2. Explain the process. “I will hear both sides in this matter. First I will listen to what the Petitioner wants me to know about this case and then I will listen to what the Respondent wants me to know about this case. I will try to give each side enough time and opportunity to tell me their side of the case, but I must proceed in the order I indicated.  So please do not interrupt while the other party is presenting their evidence. Everything that is said in court is written down by the court reporter and in order to insure that the court record is accurate, only one person can talk at the same time. Wait until the person asking a question finishes before answering and the person asking the question should wait until the person answering the question finishes before asking the next question.”

3. Explain the elements. For example, in Order for Protection (OFP) cases: “Petitioner is requesting an Order for Protection. An Order for Protection will be issued if Petitioner can show that she is the victim of domestic abuse. Domestic abuse means that she has been subject to physical harm or that she was reasonably in fear of physical harm or  that she was reasonably in fear of physical harm as a result of the conduct or statements of the Respondent. Petitioner is requesting a Harassment Restraining Order. A  Harassment Restraining Order will be issued if Petitioner can show that she is the victim of harassment. Harassment means that she has been subject to repeated, intrusive, or unwanted acts, words, or gestures by the Respondent that are intended to adversely affect the safety, security, or the privacy of the Petitioner.”

4. Explain that the party bringing the action has the burden to present evidence in support of the relief sought. For example, in OFP cases: “Because the Petitioner has requested this order, she has to present evidence to show that a court order is needed. I will not consider any of the statements in the Petition that has been filed in this matter. I can only consider evidence that is presented in court today.  If Petitioner is unable to present evidence that an order is needed, then I must dismiss this action.”

5. Explain the kind of evidence that may be presented. “Evidence can be in the form of testimony from the parties, testimony from witnesses, or exhibits. Everyone who testifies will be placed under oath and will be subject to questioning by the other party. All exhibits must first be given an exhibit number by the court reporter and then must be briefly described by the witness who is testifying and who can identify the exhibit. The exhibit is then given to the other party who can look at the exhibit and let me know any reason why I should not consider that exhibit when I decide the case. I will then let you know whether the exhibit can be used as evidence.”

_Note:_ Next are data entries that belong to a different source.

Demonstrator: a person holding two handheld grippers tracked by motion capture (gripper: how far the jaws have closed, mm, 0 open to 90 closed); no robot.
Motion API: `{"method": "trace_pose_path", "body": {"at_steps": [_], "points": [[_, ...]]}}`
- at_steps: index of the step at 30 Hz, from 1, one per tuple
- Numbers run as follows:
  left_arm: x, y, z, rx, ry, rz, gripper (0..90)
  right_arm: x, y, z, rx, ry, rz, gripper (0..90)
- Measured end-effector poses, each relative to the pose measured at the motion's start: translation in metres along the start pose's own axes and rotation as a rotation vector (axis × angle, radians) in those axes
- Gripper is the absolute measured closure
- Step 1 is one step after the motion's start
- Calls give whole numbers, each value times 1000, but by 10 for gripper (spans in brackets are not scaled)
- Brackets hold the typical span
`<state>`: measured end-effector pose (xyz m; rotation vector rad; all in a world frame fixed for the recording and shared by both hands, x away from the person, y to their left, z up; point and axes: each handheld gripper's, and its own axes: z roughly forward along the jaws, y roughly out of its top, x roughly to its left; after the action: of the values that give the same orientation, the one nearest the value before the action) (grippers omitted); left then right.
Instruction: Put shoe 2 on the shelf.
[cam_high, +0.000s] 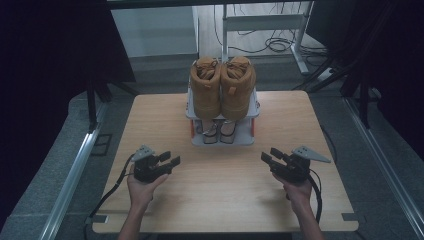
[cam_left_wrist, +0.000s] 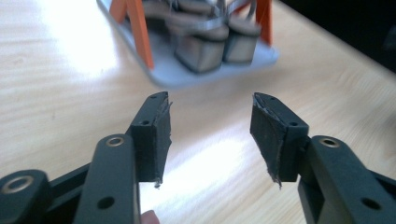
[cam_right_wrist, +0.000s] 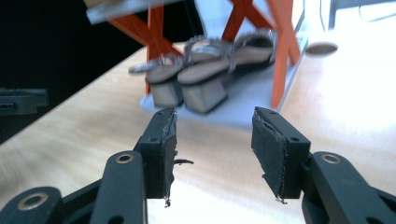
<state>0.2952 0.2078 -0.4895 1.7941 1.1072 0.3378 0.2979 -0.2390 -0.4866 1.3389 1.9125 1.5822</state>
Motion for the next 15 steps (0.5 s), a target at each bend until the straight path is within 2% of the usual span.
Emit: {"method": "trace_pose_path", "body": {"at_steps": [2, 5, 7, 8, 11, 15], "points": [[-1, -6, 1, -3, -49, -32, 472, 0, -10, 2, 17, 4, 12, 500], [-1, -14, 2, 10, -42, -31, 466, 0, -22, 5, 46, 7, 14, 498], [-3, -17, 3, 30, -24, -12, 463, 0, -27, 7, 72, 4, 8, 493], [-4, -18, 3, 35, -30, -8, 463, 0, -28, 7, 80, 2, 4, 488], [-11, -22, 0, 40, -33, 5, 463, 0, -33, 7, 96, -3, 0, 479], [-13, -24, -1, 46, -30, 21, 460, 0, -36, 9, 101, -22, -6, 469]]}}
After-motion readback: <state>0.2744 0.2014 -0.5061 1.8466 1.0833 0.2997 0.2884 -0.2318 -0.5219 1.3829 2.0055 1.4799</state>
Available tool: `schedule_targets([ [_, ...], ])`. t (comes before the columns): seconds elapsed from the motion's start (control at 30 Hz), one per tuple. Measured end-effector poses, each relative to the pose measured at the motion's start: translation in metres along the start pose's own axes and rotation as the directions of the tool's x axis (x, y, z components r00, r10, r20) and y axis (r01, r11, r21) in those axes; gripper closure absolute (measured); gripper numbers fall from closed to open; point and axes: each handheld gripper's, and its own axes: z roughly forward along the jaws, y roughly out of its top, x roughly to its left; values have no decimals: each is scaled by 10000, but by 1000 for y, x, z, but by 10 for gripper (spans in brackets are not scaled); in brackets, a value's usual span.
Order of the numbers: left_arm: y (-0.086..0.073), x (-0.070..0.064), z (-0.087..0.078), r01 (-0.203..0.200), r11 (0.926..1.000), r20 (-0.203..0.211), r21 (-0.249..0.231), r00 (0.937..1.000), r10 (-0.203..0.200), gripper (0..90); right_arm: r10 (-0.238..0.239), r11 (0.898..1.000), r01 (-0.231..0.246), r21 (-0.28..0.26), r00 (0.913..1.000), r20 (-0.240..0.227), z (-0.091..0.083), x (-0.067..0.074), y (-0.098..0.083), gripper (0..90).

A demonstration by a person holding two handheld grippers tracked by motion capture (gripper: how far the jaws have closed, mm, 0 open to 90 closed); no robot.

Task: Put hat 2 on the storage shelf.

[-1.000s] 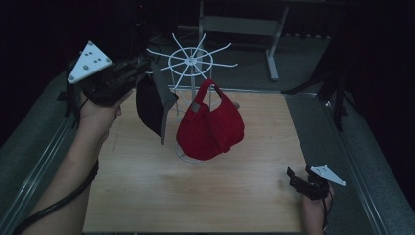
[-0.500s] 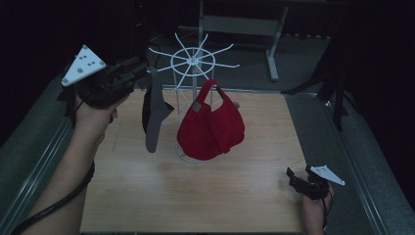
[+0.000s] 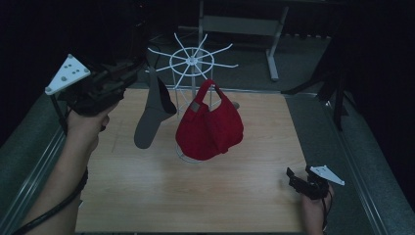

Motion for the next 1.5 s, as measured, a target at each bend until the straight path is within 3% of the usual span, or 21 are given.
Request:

6. Explain the limits on the kind of evidence that can be considered. “I have to make my decision based upon the evidence that is admissible under the Rules of Evidence for courts in Minnesota. If either party starts to present evidence that is not admissible, I may stop you and tell you that I cannot consider that type of evidence. Some examples of inadmissible evidence are hearsay and irrelevant evidence. Hearsay is a statement by a person who is not in court as a witness: hearsay could be an oral statement that was overheard or a written statement such as a letter or an affidavit.  Irrelevant evidence is testimony or exhibits that do not help me understand or decide issues that are involved in this case.”

7. Ask both parties whether they understand the process and the procedure.

8. Non-attorney advocates will be permitted to sit at counsel table with either party and provide support but will not be permitted to argue on behalf of a party or to question witnesses.

9. Questioning by the judge should be directed at obtaining general information to avoid the appearance of advocacy.  For example, in OFP cases: “Tell me why you believe you need an order for protection. If you have specific incidents you want to tell me about, start with the most recent incident first and tell me when it happened, where it happened, who was present, and what happened.”

10. Whenever possible the matter should be decided and the order prepared immediately upon the conclusion of the hearing so it may be served on the parties.

Note: Idaho has developed a draft protocol for its trial judges derived from the Minnesota protocol.